- To do: Within the data that follows, set down exactly the lines from the one containing "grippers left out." through the one containing "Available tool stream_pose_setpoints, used", both ends included.

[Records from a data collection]

------

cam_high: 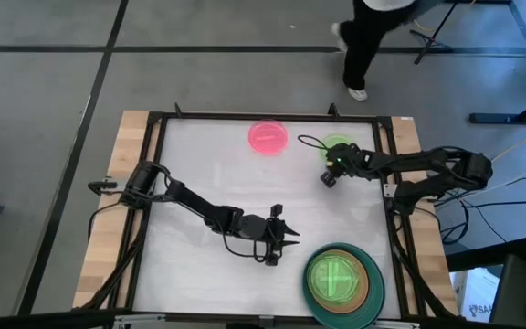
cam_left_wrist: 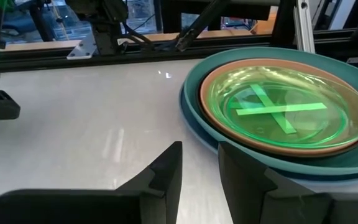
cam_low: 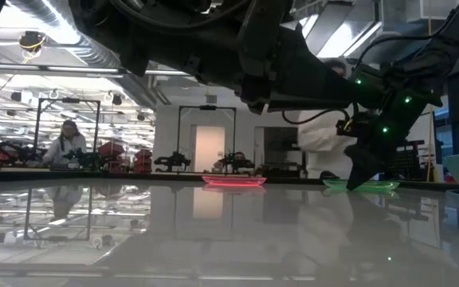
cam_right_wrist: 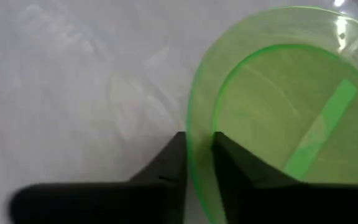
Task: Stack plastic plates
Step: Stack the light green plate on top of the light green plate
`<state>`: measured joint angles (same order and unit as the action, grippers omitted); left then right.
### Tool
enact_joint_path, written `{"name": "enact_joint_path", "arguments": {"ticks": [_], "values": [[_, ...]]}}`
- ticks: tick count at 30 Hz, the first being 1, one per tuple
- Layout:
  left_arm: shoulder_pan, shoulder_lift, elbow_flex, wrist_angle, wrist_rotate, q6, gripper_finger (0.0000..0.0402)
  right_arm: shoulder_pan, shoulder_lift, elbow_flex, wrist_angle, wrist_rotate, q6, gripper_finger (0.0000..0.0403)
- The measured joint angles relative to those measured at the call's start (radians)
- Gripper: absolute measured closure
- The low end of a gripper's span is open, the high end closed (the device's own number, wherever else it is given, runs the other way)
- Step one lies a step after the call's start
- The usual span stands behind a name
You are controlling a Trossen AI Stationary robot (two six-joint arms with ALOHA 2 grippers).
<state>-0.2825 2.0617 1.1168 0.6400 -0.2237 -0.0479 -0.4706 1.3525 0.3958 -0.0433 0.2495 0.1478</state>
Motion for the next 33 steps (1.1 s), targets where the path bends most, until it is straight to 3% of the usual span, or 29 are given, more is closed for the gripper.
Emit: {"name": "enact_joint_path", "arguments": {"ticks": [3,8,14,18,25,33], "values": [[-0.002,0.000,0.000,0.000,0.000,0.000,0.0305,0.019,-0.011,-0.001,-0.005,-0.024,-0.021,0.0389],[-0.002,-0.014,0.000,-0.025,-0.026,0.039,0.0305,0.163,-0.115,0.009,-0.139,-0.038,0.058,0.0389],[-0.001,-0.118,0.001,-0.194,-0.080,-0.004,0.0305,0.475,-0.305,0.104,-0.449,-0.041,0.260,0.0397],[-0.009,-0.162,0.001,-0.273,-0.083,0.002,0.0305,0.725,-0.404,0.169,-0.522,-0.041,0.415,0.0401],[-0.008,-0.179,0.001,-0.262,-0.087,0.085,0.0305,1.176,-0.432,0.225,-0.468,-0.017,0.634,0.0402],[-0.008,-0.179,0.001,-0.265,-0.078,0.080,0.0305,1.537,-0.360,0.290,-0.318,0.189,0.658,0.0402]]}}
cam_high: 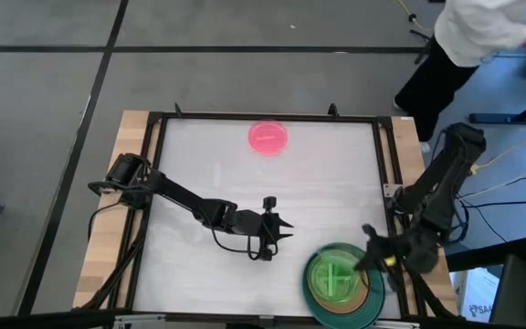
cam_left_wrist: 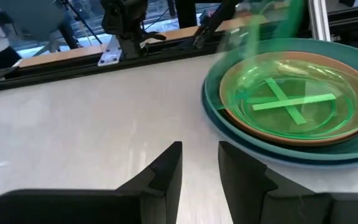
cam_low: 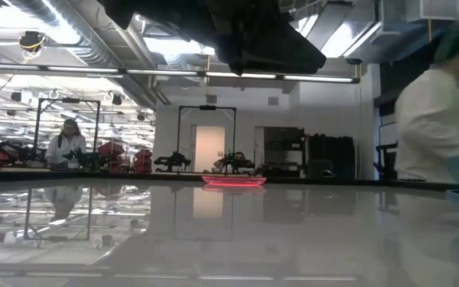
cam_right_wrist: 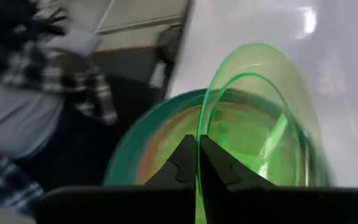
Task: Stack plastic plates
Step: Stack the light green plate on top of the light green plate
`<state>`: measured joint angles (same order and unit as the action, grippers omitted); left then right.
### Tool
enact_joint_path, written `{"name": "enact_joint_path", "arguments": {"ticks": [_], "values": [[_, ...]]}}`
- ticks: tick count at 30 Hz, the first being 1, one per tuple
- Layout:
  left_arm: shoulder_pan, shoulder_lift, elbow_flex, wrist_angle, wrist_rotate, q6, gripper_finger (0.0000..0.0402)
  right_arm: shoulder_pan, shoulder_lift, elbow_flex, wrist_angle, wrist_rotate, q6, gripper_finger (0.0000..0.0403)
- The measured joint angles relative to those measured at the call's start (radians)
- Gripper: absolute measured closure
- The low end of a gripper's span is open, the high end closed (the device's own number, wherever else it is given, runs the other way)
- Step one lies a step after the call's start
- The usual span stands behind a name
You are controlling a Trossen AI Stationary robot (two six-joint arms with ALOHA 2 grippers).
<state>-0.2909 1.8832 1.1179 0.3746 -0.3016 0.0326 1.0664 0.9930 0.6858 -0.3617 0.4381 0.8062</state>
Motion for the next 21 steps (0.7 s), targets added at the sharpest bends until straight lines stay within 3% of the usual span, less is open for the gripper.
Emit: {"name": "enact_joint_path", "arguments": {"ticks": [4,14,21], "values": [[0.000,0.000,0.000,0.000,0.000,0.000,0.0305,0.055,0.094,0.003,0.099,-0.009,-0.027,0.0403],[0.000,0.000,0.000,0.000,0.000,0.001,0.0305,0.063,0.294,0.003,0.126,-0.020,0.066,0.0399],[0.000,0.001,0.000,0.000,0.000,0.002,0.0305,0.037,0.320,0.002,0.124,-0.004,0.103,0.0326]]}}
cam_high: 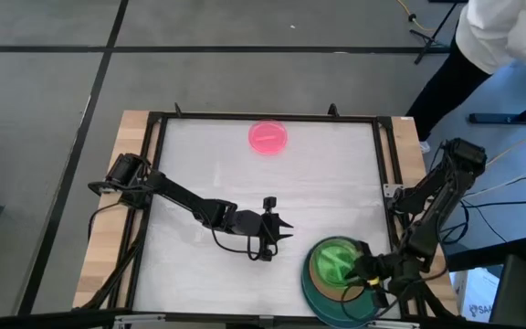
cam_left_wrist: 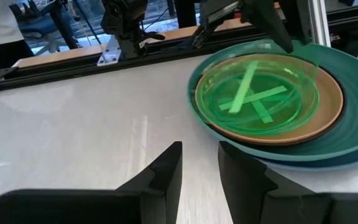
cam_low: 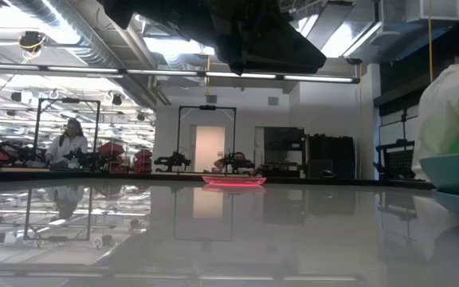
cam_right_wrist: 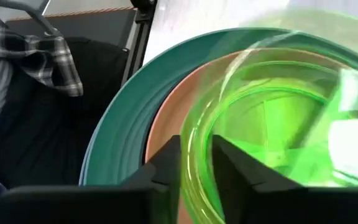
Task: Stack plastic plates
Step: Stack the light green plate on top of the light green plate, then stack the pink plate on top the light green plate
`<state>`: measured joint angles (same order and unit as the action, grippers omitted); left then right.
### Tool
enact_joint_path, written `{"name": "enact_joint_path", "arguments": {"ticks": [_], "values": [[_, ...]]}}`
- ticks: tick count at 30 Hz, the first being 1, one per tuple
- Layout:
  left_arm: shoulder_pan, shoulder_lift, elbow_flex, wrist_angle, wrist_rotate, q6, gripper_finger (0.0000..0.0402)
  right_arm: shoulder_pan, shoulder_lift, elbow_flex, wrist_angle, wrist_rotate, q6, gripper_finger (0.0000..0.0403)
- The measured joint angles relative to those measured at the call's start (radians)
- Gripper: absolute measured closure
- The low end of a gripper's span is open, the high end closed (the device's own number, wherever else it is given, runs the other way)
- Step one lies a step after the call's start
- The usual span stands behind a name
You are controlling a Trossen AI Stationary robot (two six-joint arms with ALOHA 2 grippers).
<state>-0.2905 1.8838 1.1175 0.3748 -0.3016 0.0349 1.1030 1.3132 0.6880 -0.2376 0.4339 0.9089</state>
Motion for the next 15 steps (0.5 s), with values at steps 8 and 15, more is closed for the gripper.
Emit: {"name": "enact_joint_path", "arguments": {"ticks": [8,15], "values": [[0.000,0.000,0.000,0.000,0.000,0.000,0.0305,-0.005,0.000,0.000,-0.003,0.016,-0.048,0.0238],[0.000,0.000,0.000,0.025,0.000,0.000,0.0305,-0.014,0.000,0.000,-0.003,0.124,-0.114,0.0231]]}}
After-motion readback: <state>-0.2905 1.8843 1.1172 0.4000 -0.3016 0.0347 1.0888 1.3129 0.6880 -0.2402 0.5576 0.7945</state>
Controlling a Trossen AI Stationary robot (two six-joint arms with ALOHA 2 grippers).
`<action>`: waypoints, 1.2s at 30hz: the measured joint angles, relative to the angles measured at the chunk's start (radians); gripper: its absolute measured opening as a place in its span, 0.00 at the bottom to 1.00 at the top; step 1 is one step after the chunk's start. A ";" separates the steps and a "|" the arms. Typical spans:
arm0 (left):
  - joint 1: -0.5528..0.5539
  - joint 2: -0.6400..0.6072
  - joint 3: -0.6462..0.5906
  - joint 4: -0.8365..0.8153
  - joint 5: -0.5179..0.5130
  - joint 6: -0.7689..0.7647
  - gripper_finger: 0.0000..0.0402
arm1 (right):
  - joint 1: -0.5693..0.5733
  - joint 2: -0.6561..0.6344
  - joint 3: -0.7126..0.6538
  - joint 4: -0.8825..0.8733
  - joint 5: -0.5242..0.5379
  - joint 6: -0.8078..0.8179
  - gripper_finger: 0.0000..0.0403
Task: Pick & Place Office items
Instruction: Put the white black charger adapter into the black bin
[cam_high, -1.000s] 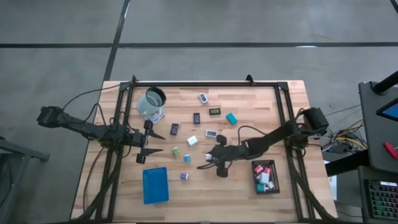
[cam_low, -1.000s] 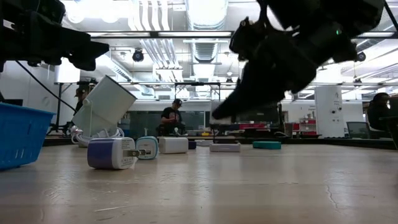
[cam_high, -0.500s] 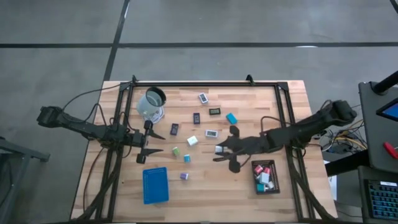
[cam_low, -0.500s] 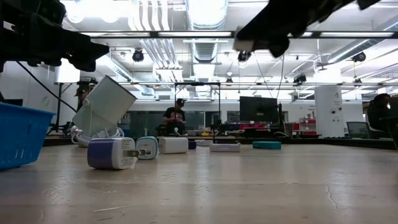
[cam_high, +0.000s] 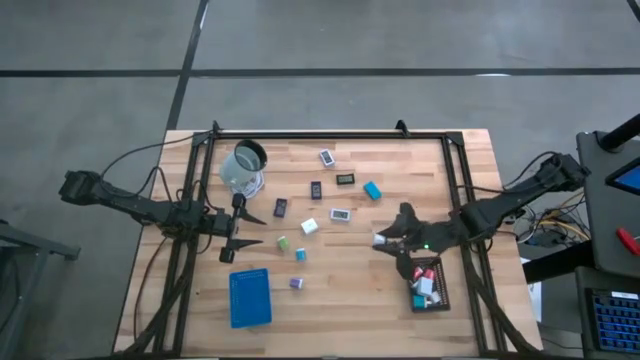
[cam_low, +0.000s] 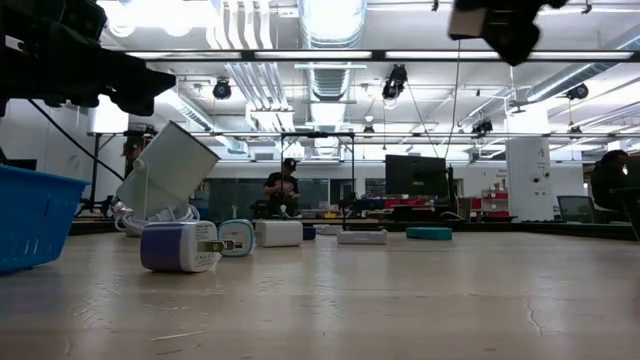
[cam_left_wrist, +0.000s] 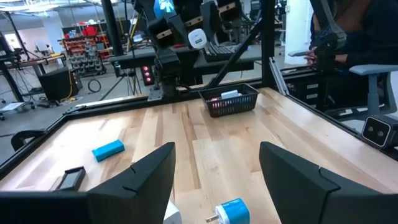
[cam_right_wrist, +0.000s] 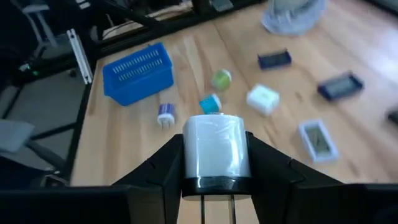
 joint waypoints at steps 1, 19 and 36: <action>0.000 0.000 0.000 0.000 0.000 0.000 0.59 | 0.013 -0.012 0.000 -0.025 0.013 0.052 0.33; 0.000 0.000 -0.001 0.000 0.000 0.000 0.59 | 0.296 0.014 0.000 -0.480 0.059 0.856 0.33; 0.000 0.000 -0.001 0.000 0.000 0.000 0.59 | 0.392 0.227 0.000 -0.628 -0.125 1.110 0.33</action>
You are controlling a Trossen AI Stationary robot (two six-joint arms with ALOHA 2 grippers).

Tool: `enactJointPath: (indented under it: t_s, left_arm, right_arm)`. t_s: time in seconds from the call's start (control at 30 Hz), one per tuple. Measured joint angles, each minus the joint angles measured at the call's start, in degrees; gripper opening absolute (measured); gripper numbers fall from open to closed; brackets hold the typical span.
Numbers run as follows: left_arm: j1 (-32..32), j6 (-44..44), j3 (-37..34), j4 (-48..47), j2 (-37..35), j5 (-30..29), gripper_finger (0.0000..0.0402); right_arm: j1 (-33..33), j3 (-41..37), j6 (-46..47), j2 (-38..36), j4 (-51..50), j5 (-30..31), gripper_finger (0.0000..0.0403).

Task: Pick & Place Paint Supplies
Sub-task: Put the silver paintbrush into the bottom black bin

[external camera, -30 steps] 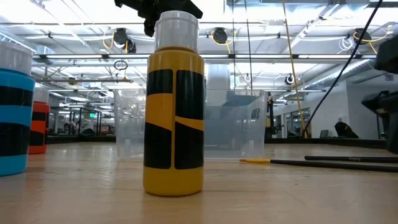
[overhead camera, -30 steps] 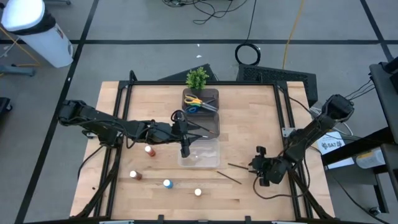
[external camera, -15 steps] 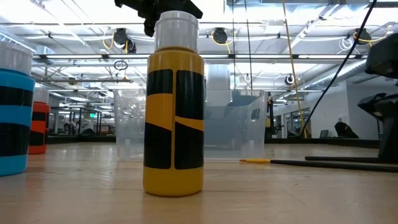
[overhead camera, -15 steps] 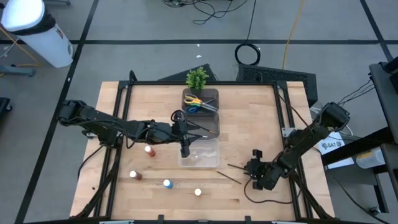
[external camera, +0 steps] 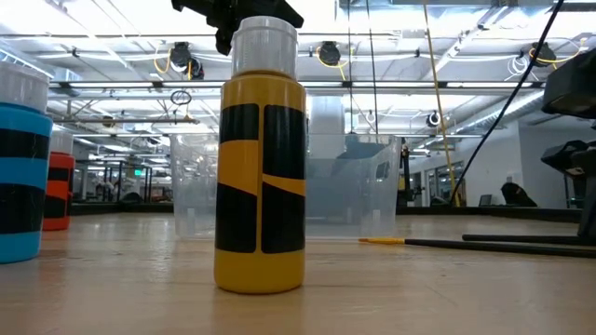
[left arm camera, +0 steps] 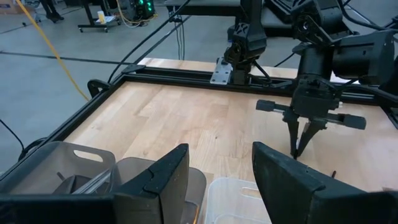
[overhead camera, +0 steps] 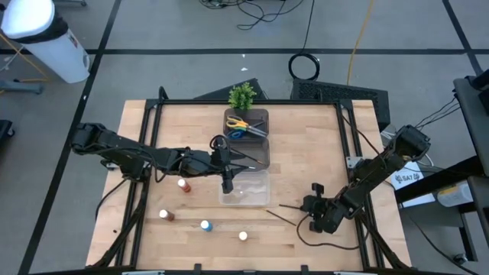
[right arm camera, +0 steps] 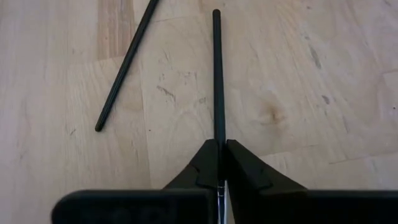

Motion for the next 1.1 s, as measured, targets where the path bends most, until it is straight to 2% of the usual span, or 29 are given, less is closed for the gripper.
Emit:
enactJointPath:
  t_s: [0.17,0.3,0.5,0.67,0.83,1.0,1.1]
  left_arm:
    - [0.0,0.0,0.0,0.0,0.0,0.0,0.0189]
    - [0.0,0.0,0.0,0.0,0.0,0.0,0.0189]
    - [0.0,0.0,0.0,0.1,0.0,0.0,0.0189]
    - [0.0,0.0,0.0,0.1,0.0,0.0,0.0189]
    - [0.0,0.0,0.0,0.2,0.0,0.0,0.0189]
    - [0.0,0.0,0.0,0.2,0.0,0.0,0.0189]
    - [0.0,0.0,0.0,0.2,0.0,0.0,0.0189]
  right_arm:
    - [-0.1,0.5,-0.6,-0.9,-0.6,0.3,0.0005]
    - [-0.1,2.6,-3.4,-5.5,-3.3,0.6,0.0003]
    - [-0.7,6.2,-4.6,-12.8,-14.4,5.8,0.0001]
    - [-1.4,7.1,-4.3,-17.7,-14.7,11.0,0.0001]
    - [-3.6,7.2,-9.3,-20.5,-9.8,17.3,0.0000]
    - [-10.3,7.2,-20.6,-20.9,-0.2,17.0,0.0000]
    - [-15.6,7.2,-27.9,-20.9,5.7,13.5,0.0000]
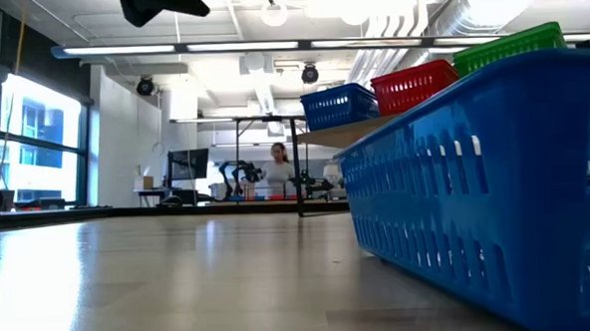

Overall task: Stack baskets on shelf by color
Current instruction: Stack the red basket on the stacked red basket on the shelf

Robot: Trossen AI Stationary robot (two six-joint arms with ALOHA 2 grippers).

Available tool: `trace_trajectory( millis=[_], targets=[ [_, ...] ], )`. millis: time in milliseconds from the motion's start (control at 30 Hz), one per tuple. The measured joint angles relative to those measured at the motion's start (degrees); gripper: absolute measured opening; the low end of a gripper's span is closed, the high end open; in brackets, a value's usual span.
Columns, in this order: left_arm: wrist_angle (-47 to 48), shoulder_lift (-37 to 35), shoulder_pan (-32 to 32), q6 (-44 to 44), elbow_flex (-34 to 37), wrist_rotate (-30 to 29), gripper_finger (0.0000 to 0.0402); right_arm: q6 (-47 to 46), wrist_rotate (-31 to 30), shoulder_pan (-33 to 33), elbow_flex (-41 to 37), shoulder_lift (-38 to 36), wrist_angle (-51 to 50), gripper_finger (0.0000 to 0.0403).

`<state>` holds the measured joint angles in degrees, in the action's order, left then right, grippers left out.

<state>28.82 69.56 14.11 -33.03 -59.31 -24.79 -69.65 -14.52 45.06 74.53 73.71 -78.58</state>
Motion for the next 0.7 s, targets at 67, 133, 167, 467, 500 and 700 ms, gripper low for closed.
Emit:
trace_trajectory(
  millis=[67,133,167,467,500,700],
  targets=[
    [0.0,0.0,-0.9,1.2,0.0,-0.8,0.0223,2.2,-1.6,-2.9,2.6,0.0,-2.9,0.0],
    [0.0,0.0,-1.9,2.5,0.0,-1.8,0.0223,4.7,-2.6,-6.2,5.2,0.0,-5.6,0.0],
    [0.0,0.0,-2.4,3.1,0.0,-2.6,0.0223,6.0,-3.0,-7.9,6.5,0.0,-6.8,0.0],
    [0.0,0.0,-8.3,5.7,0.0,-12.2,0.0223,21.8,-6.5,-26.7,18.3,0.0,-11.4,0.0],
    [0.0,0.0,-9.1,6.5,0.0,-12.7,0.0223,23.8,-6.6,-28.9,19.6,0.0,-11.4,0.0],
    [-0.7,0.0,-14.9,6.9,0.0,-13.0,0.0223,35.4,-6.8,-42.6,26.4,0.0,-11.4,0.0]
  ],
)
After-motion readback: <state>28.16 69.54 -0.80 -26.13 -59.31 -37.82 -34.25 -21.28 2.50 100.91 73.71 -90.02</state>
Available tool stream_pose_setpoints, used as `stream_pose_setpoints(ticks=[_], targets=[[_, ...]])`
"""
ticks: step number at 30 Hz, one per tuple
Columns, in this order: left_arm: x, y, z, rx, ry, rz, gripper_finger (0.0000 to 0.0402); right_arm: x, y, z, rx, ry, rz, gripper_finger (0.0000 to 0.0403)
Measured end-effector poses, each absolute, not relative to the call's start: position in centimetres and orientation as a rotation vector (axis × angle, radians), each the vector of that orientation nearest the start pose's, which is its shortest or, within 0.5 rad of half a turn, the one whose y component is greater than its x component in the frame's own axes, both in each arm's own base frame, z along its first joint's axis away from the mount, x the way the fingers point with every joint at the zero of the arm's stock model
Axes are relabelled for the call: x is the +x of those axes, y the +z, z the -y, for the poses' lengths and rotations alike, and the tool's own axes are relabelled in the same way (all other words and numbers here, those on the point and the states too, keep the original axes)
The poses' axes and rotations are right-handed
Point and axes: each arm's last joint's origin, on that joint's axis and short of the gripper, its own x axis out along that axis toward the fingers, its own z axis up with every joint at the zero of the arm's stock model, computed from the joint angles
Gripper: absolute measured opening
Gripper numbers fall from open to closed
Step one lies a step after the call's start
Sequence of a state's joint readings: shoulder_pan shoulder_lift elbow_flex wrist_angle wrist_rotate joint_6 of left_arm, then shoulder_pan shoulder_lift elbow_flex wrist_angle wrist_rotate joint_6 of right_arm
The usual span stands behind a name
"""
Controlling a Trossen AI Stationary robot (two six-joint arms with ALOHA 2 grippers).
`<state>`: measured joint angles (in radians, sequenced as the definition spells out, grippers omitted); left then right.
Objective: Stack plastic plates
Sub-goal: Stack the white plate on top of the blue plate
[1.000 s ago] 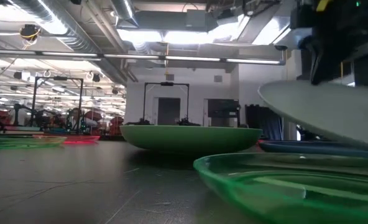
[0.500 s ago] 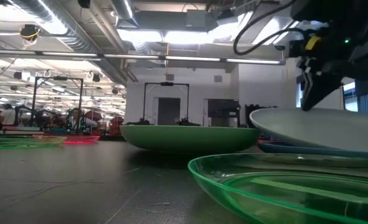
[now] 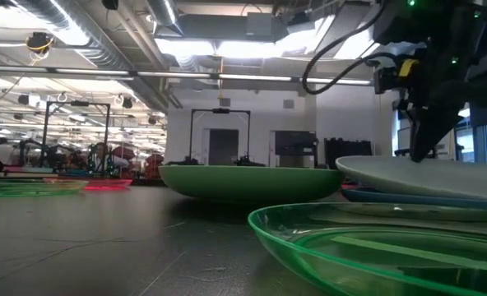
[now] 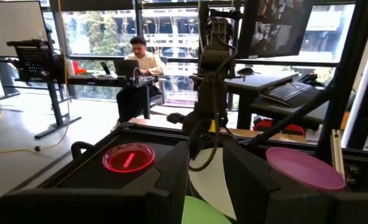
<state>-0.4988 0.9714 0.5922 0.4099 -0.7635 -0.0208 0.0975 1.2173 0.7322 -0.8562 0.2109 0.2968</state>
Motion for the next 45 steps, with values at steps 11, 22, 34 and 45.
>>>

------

- Output for this exercise:
`<state>` holds the measured joint angles in degrees, in the action's order, left then right, grippers left out.

<state>28.82 69.56 14.11 -33.03 -59.31 -24.79 -69.65 -14.52 45.06 74.53 73.71 -78.58</state>
Motion for the next 0.7 s, targets at 67, 133, 167, 467, 500 and 700 ms, gripper low for closed.
Emit:
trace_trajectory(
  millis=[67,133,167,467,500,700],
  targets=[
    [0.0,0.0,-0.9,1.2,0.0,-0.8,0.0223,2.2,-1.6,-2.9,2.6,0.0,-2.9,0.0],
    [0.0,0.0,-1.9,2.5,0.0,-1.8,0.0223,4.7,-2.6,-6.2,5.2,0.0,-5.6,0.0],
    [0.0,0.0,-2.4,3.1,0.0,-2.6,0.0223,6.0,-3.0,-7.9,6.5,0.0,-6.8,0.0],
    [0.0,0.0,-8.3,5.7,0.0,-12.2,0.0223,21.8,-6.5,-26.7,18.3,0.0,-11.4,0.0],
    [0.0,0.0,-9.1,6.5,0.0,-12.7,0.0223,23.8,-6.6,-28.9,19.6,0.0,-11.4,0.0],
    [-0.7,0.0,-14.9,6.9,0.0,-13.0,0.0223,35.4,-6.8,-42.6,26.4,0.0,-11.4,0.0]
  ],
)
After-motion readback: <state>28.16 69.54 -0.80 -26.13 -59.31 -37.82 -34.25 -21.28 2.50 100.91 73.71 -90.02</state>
Available tool stream_pose_setpoints, used as `stream_pose_setpoints(ticks=[_], targets=[[_, ...]])`

The output above is complete as it stands.